Start of Block

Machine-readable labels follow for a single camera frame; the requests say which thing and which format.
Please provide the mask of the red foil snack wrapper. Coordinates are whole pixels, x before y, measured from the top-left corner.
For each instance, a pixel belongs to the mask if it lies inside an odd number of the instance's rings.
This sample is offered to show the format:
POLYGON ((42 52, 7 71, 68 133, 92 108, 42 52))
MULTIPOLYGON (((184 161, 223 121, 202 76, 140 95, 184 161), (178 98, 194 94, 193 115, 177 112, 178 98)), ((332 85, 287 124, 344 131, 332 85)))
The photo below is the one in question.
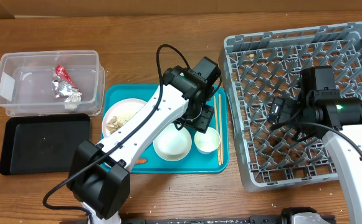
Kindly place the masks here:
POLYGON ((82 93, 62 65, 52 69, 52 89, 54 97, 81 97, 82 93))

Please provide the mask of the white shallow bowl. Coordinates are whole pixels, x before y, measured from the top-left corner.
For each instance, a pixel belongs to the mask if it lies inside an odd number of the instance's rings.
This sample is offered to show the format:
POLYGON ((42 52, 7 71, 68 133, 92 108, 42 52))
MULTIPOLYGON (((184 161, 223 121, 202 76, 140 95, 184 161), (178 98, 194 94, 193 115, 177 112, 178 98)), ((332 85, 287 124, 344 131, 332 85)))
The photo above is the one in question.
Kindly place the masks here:
POLYGON ((155 153, 170 162, 180 161, 186 157, 192 146, 192 139, 186 128, 177 130, 173 123, 160 132, 153 141, 155 153))

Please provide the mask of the small white cup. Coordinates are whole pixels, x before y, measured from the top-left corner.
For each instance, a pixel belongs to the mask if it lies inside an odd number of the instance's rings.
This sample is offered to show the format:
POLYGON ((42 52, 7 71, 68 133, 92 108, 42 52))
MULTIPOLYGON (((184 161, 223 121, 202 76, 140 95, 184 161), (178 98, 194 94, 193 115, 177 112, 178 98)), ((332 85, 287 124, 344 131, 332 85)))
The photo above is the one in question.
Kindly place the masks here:
POLYGON ((217 150, 216 130, 208 127, 206 133, 196 132, 194 143, 201 154, 209 154, 217 150))

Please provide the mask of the white tissue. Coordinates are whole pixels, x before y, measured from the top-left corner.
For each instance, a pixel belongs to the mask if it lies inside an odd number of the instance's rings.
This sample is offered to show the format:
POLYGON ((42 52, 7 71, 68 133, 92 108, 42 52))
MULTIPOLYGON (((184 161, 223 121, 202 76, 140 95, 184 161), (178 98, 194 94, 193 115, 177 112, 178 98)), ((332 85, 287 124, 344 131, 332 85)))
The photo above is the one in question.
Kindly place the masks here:
POLYGON ((81 102, 82 94, 81 93, 73 93, 65 99, 64 108, 67 110, 76 110, 79 103, 81 102))

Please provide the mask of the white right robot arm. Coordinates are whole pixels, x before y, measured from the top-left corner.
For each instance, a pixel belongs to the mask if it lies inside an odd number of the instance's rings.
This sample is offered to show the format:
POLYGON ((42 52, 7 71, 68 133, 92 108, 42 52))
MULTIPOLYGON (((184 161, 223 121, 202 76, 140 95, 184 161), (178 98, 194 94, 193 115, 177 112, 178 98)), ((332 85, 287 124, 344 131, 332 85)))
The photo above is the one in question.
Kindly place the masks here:
POLYGON ((330 154, 351 223, 362 223, 362 100, 344 98, 331 66, 300 71, 297 99, 275 97, 268 121, 272 129, 288 126, 294 141, 316 137, 330 154))

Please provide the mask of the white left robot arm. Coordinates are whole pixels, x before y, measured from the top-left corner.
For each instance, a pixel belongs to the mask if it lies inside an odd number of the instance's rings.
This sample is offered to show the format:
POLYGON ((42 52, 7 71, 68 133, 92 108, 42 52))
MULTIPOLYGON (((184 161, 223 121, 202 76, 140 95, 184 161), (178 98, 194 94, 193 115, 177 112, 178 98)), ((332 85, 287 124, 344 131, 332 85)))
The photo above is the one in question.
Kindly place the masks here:
POLYGON ((67 188, 82 203, 90 223, 120 223, 119 209, 130 194, 130 172, 167 126, 179 123, 205 133, 214 108, 207 105, 221 77, 217 63, 203 57, 194 68, 168 68, 149 101, 119 130, 98 144, 75 150, 67 188))

End of Block

Exercise details>
Pull every line containing "robot" out of the entries.

Response to this task>
Please provide the mask of the white right robot arm. Coordinates are whole pixels, x before y, measured from the top-left corner.
Please provide the mask of the white left robot arm. Coordinates are whole pixels, x before y, measured from the top-left corner.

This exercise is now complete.